I’m use pushMatrix, translate and rotate draw popMatrix in my 2000 squares dropping thing, and that got poor performance, partly due to physics, but definitely to do with push/pop and drawing…

I did some workaround of putting stationary objects into a sprite which fixes it, but it does 50-100 happily, but get’s slow quick after that.

Maybe this needs some proper testing …

My guess would be that the quickest would be simply to do a resetMatrix() between each object being drawn.

Let’s assume that:

stuff_to_draw = { -- big table of {angle,vector,object}
}

Then we can imagine various ways to implement this. My guess is that the following is fastest:

for k,v in ipairs(stuff_to_draw) do
    resetMatrix()
    rotate(v[1])
    translate(v[2])
    v[3]:draw()
end

If the outer transformation is not the identity, then we can do:

local m = modelMatrix()
for k,v in ipairs(stuff_to_draw) do
    modelMatrix(m)
    rotate(v[1])
    translate(v[2])
    v[3]:draw()
end

I think this would be faster than:

for k,v in ipairs(stuff_to_draw) do
    pushMatrix()
    rotate(v[1])
    translate(v[2])
    v[3]:draw()
   popMatrix()
end

because it doesn’t have to mess with the stack.
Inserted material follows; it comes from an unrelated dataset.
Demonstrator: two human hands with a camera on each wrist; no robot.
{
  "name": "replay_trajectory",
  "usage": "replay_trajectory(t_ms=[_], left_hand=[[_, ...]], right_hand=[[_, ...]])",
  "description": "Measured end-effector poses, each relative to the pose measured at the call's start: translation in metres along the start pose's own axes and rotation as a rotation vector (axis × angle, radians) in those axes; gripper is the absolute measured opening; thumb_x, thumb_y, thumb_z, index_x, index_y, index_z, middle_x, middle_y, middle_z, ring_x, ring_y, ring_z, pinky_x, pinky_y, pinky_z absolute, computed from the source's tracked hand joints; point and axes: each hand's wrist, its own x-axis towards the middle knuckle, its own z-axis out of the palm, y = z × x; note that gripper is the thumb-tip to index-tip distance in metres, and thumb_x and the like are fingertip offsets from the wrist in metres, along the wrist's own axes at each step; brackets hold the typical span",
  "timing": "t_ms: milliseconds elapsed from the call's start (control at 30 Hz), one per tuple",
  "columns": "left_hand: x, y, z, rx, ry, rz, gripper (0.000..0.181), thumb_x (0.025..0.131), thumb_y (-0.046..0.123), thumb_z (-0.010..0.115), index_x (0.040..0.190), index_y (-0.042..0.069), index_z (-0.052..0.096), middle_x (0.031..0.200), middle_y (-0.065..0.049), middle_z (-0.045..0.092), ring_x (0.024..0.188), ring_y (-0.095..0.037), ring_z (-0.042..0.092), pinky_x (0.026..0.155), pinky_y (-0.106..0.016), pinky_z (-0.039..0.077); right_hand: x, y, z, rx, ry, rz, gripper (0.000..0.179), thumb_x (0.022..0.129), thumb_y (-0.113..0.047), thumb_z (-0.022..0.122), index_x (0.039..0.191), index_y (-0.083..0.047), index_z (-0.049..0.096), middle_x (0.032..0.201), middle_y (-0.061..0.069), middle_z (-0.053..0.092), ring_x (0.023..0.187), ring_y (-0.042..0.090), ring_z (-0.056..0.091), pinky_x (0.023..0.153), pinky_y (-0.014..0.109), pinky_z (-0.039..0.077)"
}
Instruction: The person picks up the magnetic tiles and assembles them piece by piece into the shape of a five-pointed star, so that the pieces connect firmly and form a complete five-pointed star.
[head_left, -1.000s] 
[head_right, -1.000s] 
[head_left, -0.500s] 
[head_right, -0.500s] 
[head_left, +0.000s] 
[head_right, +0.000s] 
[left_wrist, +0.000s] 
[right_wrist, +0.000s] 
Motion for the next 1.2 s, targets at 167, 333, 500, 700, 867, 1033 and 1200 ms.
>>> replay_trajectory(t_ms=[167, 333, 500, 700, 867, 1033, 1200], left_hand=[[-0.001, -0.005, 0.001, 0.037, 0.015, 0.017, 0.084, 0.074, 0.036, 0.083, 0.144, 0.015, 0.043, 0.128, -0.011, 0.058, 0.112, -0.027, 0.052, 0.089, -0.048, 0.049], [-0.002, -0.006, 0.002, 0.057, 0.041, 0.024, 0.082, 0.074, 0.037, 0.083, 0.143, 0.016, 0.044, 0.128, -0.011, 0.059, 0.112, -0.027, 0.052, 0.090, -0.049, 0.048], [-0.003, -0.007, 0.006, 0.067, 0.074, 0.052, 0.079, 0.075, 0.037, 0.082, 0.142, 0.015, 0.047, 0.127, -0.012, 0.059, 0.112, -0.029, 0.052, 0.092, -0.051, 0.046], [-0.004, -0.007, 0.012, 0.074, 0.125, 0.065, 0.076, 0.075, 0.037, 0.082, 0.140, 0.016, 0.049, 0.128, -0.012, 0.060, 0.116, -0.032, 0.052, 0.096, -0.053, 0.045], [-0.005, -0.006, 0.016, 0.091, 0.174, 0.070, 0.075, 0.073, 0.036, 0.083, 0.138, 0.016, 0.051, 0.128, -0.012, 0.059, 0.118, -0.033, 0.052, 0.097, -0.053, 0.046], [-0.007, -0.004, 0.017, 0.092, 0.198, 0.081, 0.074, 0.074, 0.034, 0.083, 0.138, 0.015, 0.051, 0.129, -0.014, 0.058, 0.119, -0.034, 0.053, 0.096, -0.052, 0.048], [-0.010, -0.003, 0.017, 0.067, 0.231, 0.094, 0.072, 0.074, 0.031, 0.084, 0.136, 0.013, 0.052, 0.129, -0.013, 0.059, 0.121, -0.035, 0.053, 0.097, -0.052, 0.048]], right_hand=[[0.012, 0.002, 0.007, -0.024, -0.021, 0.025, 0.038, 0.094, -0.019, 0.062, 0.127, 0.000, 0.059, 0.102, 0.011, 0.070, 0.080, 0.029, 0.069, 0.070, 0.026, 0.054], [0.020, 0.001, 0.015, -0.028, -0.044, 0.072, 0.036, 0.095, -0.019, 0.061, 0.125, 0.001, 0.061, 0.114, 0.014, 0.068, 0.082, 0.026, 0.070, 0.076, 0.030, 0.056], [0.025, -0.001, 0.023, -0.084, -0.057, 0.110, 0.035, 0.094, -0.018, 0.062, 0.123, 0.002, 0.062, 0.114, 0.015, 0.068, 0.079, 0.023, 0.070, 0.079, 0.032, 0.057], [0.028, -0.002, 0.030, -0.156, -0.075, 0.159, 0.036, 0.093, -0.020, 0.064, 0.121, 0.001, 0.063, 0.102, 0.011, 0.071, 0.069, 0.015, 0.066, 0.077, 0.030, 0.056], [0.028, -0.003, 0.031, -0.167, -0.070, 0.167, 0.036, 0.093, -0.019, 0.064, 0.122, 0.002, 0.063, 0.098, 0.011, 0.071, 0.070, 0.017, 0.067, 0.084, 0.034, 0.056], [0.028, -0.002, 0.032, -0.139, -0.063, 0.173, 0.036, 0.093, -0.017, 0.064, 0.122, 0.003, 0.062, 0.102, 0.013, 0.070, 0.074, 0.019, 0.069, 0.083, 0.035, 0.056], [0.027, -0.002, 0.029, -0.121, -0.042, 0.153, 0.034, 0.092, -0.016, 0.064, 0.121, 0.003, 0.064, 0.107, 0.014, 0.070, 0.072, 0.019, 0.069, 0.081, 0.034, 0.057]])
Both ought to be faster than:

local ang,vect
for k,v in ipairs(stuff_to_draw) do
    ang,vect = relativeTransformation(v[1],v[2])
    rotate(ang)
    translate(vect)
    v[3]:draw()
end

where relativeTranformation is some function that “corrects” the object’s angle and vector against the current transformation matrix.

Dont know if I understand correctly,mbut I sometimes use these function to get the current translate, rotate and scale values:

function pos()
    local m = modelMatrix()
    return m[13], m[14]
end

function rot()
    local m = modelMatrix()
    return math.atan2(m[2],m[1])
end

function scl()
    local m = modelMatrix()
    return math.sqrt(m[1]*m[1]+m[2]*m[2]+m[3]*m[3])
end

.@tnlogy If all you are doing are 2D transformations (and your scales are homogeneous in that you only ever call scale(<number> ) and never scale(<number 1>,<number 2> )) then your scl function could be simplified to just return m[11]/m[16].

If you aren’t keeping to those rules then you can’t condense the model matrix to a single rotation, scale, and translation.

Thanks, nice to know. :slight_smile:

Is there any case when calling:

local m = modelMatrix()
print(m[13], m[14])

,while many transformation has been performed, would still print “0,0”?

I’m getting confused, as I can’t seem to make this simple function work…

@rodolphe m[13],14,15 contain the translation coordinates x,y,z.
So, if you have no translation in x and y, then they both equal 0

yes, ahah, I was calling it after pushMatrix()… :slight_smile: thanks!